Your output is one number, the count of lines in the listing below that hold the word "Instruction".

-*-

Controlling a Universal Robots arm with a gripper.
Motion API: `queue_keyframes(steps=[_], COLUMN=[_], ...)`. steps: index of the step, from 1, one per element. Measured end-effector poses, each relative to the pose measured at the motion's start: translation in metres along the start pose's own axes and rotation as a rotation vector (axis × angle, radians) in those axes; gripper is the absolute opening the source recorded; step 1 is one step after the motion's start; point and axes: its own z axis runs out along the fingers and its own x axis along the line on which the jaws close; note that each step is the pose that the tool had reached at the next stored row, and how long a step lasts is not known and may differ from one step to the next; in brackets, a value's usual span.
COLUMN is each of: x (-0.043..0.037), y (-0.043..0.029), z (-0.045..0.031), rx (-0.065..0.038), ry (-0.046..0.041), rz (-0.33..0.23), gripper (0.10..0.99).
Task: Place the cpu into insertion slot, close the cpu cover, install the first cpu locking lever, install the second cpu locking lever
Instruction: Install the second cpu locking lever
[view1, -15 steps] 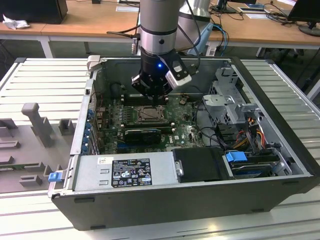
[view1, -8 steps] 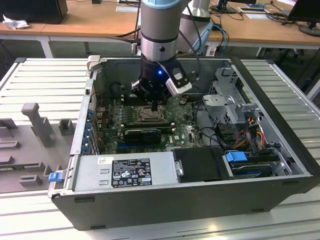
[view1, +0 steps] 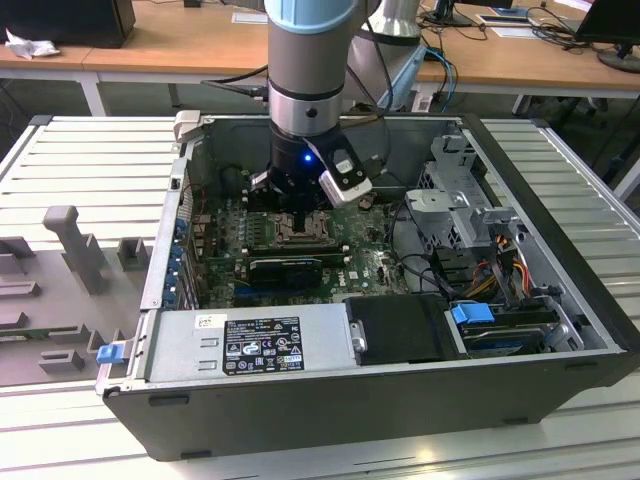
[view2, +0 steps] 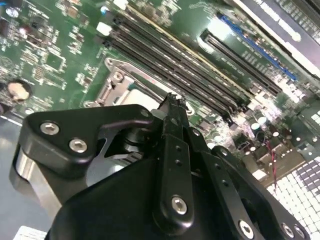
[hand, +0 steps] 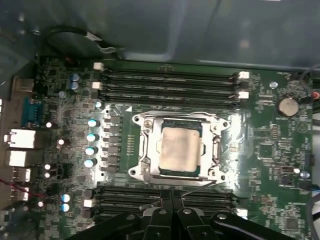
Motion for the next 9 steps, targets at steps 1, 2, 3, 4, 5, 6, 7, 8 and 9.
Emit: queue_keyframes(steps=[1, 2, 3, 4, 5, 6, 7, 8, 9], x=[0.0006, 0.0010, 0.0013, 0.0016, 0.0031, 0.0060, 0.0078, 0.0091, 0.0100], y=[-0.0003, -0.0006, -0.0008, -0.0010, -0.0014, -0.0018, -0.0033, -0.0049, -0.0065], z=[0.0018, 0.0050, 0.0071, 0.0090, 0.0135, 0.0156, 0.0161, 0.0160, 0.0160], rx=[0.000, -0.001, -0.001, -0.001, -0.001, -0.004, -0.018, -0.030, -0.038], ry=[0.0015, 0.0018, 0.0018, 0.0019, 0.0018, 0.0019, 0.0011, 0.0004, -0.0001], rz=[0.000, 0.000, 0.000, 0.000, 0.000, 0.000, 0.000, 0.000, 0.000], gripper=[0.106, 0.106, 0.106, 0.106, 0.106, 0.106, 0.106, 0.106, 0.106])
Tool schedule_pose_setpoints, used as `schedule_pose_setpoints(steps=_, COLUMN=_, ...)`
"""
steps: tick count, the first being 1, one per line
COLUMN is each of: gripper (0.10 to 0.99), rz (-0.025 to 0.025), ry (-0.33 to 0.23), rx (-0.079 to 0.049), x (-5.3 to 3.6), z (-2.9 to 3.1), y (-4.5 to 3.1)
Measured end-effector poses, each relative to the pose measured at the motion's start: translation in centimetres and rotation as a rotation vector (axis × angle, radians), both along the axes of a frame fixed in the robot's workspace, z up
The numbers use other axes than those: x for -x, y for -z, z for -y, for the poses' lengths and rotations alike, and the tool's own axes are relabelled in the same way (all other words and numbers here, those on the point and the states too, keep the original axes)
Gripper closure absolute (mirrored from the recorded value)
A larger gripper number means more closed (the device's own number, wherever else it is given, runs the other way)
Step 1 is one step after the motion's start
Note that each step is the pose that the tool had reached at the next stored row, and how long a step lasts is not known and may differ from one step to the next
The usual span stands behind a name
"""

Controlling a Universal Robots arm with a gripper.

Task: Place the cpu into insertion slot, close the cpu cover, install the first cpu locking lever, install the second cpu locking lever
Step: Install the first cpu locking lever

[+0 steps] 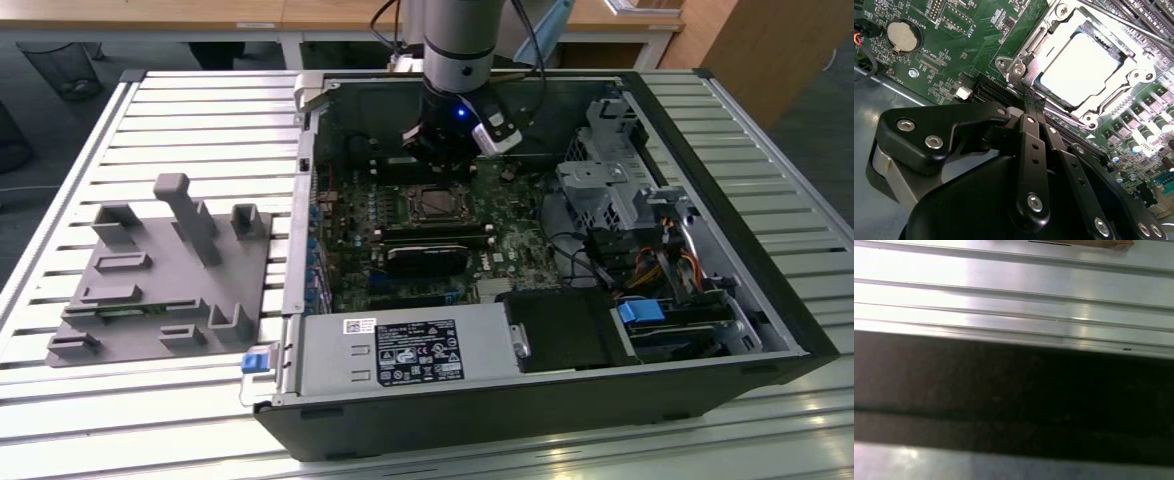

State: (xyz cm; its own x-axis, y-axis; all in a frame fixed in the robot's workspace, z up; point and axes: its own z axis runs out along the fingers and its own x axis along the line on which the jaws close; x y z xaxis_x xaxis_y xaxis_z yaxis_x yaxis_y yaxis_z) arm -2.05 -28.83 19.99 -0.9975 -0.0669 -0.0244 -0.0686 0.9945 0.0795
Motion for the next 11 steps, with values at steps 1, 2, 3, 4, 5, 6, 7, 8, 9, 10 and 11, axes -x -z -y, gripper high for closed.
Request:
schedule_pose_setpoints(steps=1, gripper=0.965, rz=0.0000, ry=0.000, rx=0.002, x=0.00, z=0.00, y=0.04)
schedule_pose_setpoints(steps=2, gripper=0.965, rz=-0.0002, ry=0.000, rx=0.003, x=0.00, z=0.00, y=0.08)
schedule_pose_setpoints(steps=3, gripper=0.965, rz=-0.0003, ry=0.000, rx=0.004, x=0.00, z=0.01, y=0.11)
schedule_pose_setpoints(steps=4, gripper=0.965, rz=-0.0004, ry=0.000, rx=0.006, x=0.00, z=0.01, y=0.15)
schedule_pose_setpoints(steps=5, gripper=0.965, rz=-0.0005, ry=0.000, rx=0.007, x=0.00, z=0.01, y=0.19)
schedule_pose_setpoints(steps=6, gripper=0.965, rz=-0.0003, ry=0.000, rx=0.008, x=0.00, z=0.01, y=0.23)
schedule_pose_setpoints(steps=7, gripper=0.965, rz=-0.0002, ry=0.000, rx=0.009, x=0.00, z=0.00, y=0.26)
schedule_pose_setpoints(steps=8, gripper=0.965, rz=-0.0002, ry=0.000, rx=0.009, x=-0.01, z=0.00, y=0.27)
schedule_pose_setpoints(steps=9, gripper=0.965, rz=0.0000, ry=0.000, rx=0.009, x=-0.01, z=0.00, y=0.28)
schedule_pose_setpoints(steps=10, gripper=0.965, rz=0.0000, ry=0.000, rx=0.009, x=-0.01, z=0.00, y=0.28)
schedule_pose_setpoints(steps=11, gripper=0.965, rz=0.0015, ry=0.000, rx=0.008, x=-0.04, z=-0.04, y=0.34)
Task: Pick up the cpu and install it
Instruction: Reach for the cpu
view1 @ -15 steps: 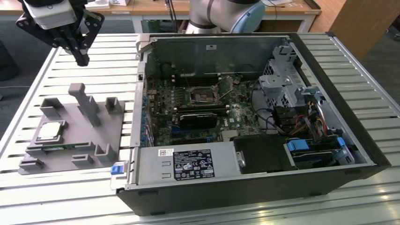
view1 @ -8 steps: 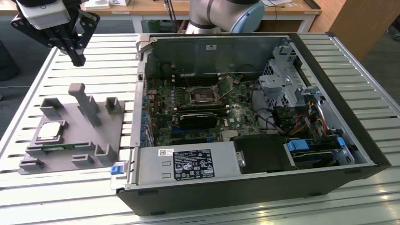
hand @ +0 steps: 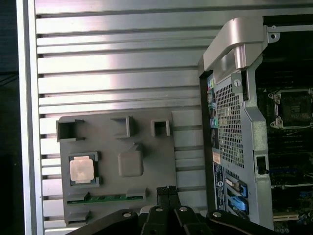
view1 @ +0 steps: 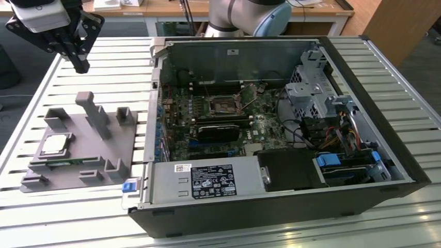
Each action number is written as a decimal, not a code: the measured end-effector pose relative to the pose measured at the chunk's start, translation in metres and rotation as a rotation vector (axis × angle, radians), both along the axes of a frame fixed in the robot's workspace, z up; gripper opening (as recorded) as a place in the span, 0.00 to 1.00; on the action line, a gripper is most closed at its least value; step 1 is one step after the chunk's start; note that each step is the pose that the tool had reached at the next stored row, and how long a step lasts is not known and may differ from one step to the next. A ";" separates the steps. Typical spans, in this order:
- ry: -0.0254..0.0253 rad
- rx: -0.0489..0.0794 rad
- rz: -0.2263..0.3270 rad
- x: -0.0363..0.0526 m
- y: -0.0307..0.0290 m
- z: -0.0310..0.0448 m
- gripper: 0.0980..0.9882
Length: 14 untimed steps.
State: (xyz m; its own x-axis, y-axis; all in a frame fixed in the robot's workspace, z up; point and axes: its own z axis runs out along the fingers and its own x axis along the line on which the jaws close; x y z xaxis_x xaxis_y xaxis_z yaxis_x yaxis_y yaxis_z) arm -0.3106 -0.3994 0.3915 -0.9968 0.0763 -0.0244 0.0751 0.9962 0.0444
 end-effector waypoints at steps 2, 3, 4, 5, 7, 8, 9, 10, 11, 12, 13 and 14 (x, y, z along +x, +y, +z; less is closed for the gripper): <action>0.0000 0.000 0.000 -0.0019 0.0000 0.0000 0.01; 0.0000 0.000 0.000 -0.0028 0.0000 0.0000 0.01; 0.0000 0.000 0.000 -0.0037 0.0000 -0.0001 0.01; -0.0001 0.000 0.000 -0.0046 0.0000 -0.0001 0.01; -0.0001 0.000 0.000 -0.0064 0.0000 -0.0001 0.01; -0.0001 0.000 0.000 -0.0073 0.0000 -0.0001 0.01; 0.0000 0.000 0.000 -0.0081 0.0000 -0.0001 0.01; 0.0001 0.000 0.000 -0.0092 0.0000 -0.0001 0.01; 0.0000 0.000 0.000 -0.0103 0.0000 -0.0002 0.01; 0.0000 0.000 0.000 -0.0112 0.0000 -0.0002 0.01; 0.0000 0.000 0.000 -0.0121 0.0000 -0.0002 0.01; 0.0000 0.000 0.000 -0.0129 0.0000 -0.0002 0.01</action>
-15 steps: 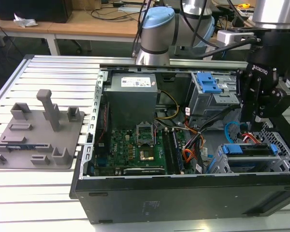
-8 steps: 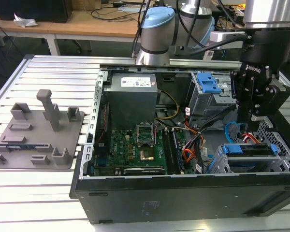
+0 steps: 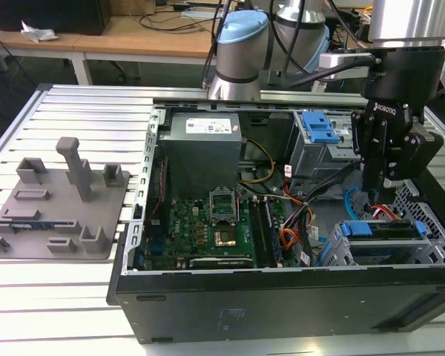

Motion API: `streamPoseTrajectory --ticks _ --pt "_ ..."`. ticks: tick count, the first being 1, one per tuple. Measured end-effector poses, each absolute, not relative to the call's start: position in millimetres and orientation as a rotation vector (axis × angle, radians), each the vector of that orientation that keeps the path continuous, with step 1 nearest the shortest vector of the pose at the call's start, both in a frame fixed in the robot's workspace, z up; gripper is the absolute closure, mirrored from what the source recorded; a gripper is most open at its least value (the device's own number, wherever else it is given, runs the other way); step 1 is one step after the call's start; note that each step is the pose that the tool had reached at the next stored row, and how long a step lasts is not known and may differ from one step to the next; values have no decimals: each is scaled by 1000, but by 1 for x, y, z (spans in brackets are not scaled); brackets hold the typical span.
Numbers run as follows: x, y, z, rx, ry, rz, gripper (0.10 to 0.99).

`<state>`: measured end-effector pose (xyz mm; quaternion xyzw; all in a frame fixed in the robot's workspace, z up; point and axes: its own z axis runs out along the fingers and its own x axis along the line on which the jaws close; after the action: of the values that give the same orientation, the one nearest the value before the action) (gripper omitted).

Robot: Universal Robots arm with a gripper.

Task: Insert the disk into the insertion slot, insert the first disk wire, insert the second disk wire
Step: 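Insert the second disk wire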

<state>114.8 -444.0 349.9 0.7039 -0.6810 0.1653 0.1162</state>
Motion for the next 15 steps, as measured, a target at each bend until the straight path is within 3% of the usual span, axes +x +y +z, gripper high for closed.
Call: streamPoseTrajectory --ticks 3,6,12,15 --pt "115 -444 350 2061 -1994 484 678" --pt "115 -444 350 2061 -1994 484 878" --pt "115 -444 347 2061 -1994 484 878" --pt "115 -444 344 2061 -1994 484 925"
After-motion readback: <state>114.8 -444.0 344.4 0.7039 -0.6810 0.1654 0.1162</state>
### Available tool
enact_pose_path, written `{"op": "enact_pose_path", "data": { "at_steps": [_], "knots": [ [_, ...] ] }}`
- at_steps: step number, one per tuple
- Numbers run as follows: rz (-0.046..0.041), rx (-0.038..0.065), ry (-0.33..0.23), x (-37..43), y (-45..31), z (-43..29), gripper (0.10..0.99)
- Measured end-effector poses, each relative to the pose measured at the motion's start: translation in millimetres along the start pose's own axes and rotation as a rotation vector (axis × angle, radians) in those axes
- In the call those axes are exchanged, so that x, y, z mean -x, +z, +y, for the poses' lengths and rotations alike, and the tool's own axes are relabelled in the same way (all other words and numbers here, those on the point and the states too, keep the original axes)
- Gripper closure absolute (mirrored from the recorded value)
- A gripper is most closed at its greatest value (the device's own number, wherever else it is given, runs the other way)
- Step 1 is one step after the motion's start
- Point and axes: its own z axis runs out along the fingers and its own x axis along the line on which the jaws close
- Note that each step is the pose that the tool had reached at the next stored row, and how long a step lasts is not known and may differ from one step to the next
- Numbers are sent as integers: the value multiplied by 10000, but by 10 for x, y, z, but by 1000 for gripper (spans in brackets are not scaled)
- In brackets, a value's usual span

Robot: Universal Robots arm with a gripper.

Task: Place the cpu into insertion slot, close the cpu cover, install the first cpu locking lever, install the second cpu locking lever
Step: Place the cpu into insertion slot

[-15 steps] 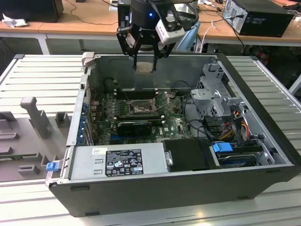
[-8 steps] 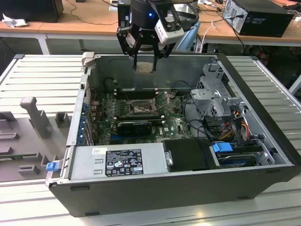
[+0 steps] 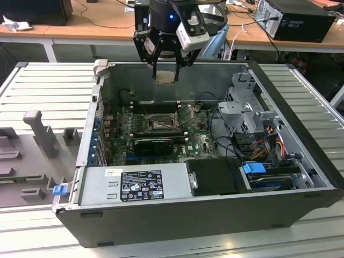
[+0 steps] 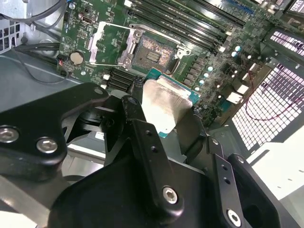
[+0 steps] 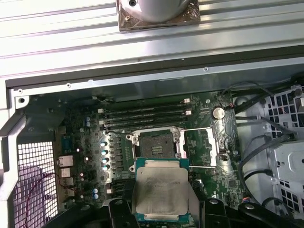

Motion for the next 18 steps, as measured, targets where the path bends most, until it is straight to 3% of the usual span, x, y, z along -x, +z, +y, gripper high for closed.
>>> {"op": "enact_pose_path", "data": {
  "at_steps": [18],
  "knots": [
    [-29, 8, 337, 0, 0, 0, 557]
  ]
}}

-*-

Written answer
2